Record excerpts —
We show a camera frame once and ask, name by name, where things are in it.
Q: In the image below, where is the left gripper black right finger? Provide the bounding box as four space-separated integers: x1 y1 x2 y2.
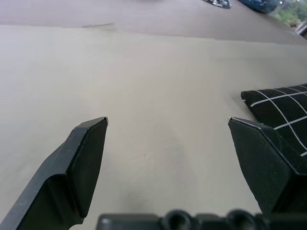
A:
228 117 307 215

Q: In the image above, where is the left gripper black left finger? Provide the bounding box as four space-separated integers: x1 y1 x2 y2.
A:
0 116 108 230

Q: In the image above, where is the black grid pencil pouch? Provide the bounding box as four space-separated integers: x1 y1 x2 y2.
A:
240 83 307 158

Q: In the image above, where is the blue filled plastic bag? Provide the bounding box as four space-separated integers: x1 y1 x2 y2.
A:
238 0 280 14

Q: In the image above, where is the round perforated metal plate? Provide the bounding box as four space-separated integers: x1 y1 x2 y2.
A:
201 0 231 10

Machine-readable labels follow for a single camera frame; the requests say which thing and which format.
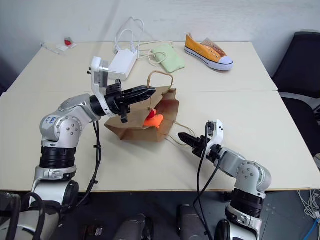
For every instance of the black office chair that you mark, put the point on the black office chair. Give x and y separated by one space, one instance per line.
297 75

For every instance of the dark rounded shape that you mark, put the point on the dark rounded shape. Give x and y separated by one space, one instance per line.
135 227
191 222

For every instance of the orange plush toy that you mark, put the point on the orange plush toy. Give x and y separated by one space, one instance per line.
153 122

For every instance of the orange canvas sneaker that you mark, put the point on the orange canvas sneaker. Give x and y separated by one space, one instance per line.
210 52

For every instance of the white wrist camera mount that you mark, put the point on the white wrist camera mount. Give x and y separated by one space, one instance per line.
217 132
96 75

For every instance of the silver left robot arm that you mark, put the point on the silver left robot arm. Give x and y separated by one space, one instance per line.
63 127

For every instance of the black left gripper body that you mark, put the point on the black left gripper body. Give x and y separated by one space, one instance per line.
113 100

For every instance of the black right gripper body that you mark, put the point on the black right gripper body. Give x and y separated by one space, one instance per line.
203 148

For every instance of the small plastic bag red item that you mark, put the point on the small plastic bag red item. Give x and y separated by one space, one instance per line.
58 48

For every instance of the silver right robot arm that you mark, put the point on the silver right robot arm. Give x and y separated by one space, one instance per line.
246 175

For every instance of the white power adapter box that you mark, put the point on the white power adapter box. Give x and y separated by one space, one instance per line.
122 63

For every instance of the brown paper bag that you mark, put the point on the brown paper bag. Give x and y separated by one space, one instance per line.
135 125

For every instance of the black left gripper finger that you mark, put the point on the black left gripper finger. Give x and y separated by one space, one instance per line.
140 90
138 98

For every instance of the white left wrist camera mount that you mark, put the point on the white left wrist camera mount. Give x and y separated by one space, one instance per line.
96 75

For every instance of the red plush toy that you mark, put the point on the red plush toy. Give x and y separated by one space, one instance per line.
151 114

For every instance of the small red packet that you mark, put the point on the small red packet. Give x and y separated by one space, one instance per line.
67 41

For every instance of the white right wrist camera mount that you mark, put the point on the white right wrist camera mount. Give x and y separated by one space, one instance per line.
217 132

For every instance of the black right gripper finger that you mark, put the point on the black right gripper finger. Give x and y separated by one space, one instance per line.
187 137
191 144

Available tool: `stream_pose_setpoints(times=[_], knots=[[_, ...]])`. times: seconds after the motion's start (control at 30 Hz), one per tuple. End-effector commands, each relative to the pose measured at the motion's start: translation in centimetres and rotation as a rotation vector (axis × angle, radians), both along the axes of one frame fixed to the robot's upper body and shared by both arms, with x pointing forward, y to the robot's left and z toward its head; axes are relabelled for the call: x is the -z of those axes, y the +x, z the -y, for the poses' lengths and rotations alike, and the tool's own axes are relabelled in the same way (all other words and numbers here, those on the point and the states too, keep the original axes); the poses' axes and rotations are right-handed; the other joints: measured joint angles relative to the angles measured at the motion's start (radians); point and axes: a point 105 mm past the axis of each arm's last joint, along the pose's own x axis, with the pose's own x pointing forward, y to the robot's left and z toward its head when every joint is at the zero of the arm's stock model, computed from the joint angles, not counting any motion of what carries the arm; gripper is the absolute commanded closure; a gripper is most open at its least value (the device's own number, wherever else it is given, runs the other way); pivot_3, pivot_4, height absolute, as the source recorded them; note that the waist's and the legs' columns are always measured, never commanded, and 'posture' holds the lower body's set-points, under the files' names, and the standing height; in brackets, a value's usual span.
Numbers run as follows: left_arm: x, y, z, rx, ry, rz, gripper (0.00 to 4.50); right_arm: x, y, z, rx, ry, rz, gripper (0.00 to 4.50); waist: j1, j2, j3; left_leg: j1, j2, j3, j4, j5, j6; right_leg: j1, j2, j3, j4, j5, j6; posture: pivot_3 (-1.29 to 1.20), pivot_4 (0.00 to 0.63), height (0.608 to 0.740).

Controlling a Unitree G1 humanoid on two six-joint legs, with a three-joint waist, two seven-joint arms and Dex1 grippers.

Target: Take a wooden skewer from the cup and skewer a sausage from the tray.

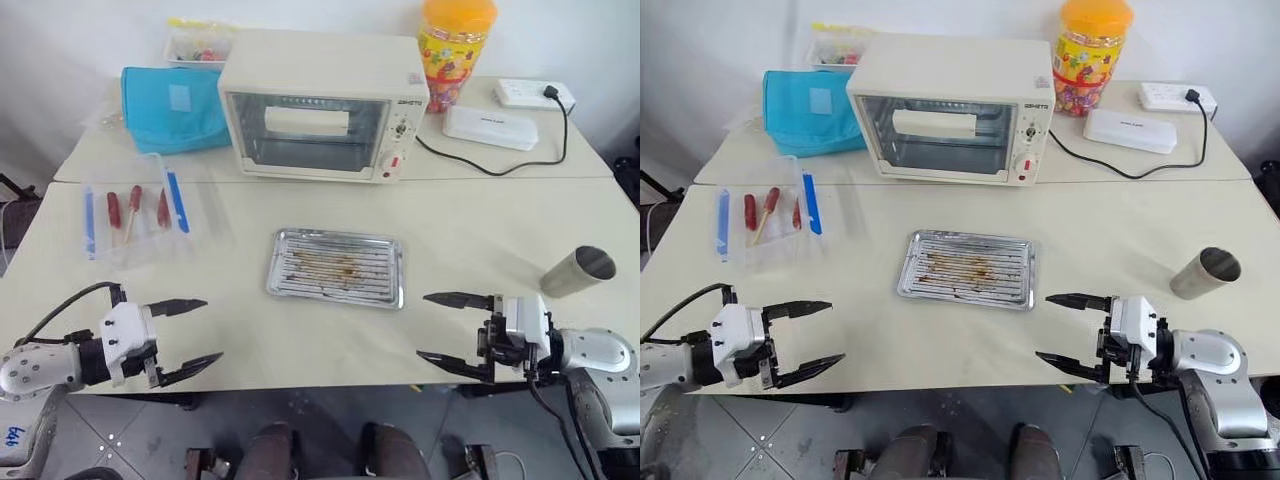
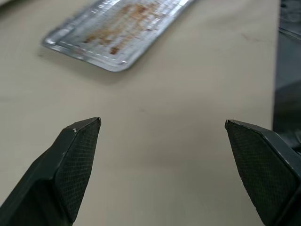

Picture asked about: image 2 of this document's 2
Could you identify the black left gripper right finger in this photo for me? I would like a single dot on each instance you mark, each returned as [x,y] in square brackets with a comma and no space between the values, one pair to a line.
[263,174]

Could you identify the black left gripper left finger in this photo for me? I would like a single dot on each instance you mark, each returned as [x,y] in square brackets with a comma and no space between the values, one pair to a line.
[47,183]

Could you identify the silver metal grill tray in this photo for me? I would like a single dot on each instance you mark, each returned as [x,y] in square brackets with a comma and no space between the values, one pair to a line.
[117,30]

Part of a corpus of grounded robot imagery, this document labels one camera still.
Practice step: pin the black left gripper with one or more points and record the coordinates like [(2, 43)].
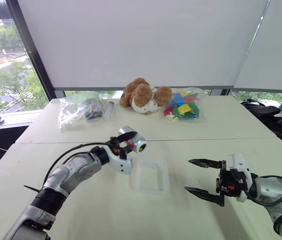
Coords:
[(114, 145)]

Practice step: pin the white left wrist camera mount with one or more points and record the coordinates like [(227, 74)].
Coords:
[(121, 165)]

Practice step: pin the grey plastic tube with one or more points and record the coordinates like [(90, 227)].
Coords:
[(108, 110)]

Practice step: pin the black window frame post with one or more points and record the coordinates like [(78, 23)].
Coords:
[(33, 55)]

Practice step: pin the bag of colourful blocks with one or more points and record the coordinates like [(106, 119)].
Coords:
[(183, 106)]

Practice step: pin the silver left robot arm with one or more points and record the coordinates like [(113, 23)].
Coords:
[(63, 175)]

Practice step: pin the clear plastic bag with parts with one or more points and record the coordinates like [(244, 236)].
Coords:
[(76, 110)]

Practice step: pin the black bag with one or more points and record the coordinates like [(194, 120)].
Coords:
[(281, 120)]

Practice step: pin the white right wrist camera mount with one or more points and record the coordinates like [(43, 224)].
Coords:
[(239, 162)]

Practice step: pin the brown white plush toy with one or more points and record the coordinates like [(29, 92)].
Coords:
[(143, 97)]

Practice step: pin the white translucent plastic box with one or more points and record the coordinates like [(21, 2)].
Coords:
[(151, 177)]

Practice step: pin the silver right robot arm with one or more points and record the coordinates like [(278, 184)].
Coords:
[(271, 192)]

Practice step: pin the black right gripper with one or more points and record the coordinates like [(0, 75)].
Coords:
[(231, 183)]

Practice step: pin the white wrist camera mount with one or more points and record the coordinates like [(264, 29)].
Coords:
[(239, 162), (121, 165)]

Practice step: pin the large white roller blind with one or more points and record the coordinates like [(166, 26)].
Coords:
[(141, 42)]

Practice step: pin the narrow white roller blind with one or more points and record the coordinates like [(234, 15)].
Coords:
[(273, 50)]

Prompt — Restate the full listing verbatim and drop every picture.

Answer area —
We show a camera frame once and ask, name by name, where things are in it.
Q: In the image below, where is the left gripper black right finger? Provide the bounding box as four space-separated integers: x1 y1 x2 y2.
A:
228 117 307 215

Q: In the image above, where is the left gripper black left finger? Provide the bounding box as four space-separated integers: x1 y1 x2 y2.
A:
0 116 108 230

Q: In the image above, where is the black grid pencil pouch? Provide the bounding box as four space-separated integers: x1 y1 x2 y2.
A:
240 83 307 158

Q: In the image above, where is the blue filled plastic bag? Provide the bounding box as four space-separated integers: x1 y1 x2 y2.
A:
238 0 280 14

Q: In the image above, where is the round perforated metal plate? Provide the bounding box as four space-separated integers: x1 y1 x2 y2.
A:
201 0 231 10

Machine-readable labels follow for a single camera frame; the requests say which thing and which format.
For every instance of the black office chair that you mark, put the point on the black office chair. Give x and y separated by one space, one instance per line.
297 75

For every instance of the dark rounded shape that you mark, put the point on the dark rounded shape. Give x and y separated by one space, one instance per line.
135 227
191 222

For every instance of the orange plush toy that you mark, put the point on the orange plush toy. Give x and y separated by one space, one instance per line.
153 122

For every instance of the orange canvas sneaker that you mark, put the point on the orange canvas sneaker. Give x and y separated by one space, one instance per line.
210 52

For every instance of the white wrist camera mount that you mark, put the point on the white wrist camera mount. Give x and y separated by one space, one instance per line.
217 132
96 75

For every instance of the silver left robot arm that you mark, put the point on the silver left robot arm. Give x and y separated by one space, one instance per line.
63 127

For every instance of the black left gripper body that you mark, put the point on the black left gripper body. Give x and y separated by one space, one instance per line.
113 100

For every instance of the black right gripper body that you mark, put the point on the black right gripper body. Give x and y separated by one space, one instance per line.
203 148

For every instance of the small plastic bag red item that you mark, put the point on the small plastic bag red item. Give x and y separated by one space, one instance per line.
58 48

For every instance of the silver right robot arm that you mark, put the point on the silver right robot arm. Give x and y separated by one space, one instance per line.
246 175

For every instance of the white power adapter box that you mark, put the point on the white power adapter box. Give x and y separated by one space, one instance per line.
122 63

For every instance of the brown paper bag that you mark, put the point on the brown paper bag. Give x and y separated by one space, one instance per line.
135 125

For every instance of the black left gripper finger that you mark, put the point on the black left gripper finger. Give x and y separated by one space, one instance per line.
140 90
138 98

For every instance of the white left wrist camera mount that you mark, put the point on the white left wrist camera mount. Give x and y separated by one space, one instance per line.
96 75

For every instance of the red plush toy that you mark, put the point on the red plush toy. Give x and y separated by one space, one instance per line.
151 114

For every instance of the small red packet that you mark, put the point on the small red packet. Give x and y separated by one space, one instance per line.
67 41

For every instance of the white right wrist camera mount that you mark, put the point on the white right wrist camera mount. Give x and y separated by one space, one instance per line.
217 132

For every instance of the black right gripper finger that you mark, put the point on the black right gripper finger. Give x and y separated by one space, one instance per line.
187 137
191 144

Available tool: `stream_pose_setpoints(times=[_], knots=[[_, ...]])`. times: seconds after the motion's start (control at 30 Hz), one per tuple. End-effector commands, each relative to the pose measured at the motion's start: translation in centimetres and rotation as a rotation vector (axis × angle, radians), both along the axes of one frame fixed to the robot's upper body and shared by both arms, with x pointing forward, y to the robot's left and z toward its head; axes are relabelled for the call: x is the -z of those axes, y the +x, z the -y, for the poses' lengths and rotations alike, and the tool's own axes are relabelled in the same way (all other words and numbers here, those on the point and the states too, keep the original axes); the poses' axes and rotations are right-handed; the other joints: measured joint angles relative to the angles measured at the motion's start (radians); point and axes: a point 105 mm past the axis of each arm's last joint, along the pose's own x axis, with the pose's own x pointing forward, y to the robot's left and z toward its head when every joint is at the zero of the arm's stock model, computed from the joint angles, not counting any motion of what carries the arm; gripper is the absolute commanded closure; a gripper is most open at its least value (the device's own number, wherever else it is given, runs the other way); pivot_3, pivot_4, height absolute, as the source recorded them; note that the waist's and the legs' columns are always measured, never commanded, and 'posture' holds the lower body's set-points, under the files' names, and the standing height; in brackets, a value's usual span.
Numbers run as follows: left_arm: x, y, z, rx, ry, rz, gripper (0.00 to 4.50); right_arm: x, y, z, rx, ry, rz, gripper (0.00 to 4.50); waist: j1, j2, j3; left_leg: j1, j2, j3, j4, j5, j6; right_leg: j1, j2, j3, j4, j5, j6; posture: pivot_3 (-1.29 to 1.20), pivot_4 (0.00 to 0.63), height (0.608 to 0.740).

Controlling a Unitree G1 humanoid on two six-joint legs, with a three-joint waist, two seven-joint arms and Dex1 grippers.

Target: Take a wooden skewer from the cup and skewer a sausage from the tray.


Picture asked about: image 2 of this document's 2
Could you identify the black left gripper right finger in this photo for me? I would like a single dot on each instance you mark, each returned as [x,y] in square brackets with a comma and no space between the values, one pair to a line.
[263,174]

Could you identify the black left gripper left finger in this photo for me? I would like a single dot on each instance you mark, each returned as [x,y] in square brackets with a comma and no space between the values, one pair to a line.
[47,183]

Could you identify the silver metal grill tray in this photo for me? I would like a single dot on each instance you mark, each returned as [x,y] in square brackets with a comma and no space between the values, one pair to a line.
[117,30]

Part of a corpus of grounded robot imagery, this document labels one camera still.
Practice step: pin the black left gripper with one or more points and record the coordinates like [(2, 43)].
Coords:
[(114, 145)]

Practice step: pin the white left wrist camera mount with one or more points and record the coordinates like [(227, 74)].
Coords:
[(121, 165)]

Practice step: pin the grey plastic tube with one or more points and record the coordinates like [(90, 227)].
Coords:
[(108, 110)]

Practice step: pin the black window frame post with one or more points and record the coordinates like [(78, 23)].
Coords:
[(33, 55)]

Practice step: pin the bag of colourful blocks with one or more points and record the coordinates like [(106, 119)].
Coords:
[(183, 106)]

Practice step: pin the silver left robot arm with one or more points and record the coordinates like [(113, 23)].
Coords:
[(63, 175)]

Practice step: pin the clear plastic bag with parts with one or more points and record the coordinates like [(244, 236)].
Coords:
[(76, 110)]

Practice step: pin the black bag with one or more points and record the coordinates like [(194, 120)].
Coords:
[(281, 120)]

Practice step: pin the white right wrist camera mount with one or more points and record the coordinates like [(43, 224)].
Coords:
[(239, 162)]

Practice step: pin the brown white plush toy with one or more points and record the coordinates like [(29, 92)].
Coords:
[(143, 97)]

Practice step: pin the white translucent plastic box with one or more points and record the coordinates like [(21, 2)].
Coords:
[(151, 177)]

Practice step: pin the silver right robot arm with one or more points and record the coordinates like [(278, 184)].
Coords:
[(271, 192)]

Practice step: pin the black right gripper with one or more points and record the coordinates like [(0, 75)].
Coords:
[(231, 183)]

Practice step: pin the white wrist camera mount with one or more points and record the coordinates like [(264, 29)].
Coords:
[(239, 162), (121, 165)]

Practice step: pin the large white roller blind with one or more points and record the coordinates like [(166, 26)].
Coords:
[(141, 42)]

Practice step: pin the narrow white roller blind with one or more points and record the coordinates like [(234, 15)].
Coords:
[(273, 50)]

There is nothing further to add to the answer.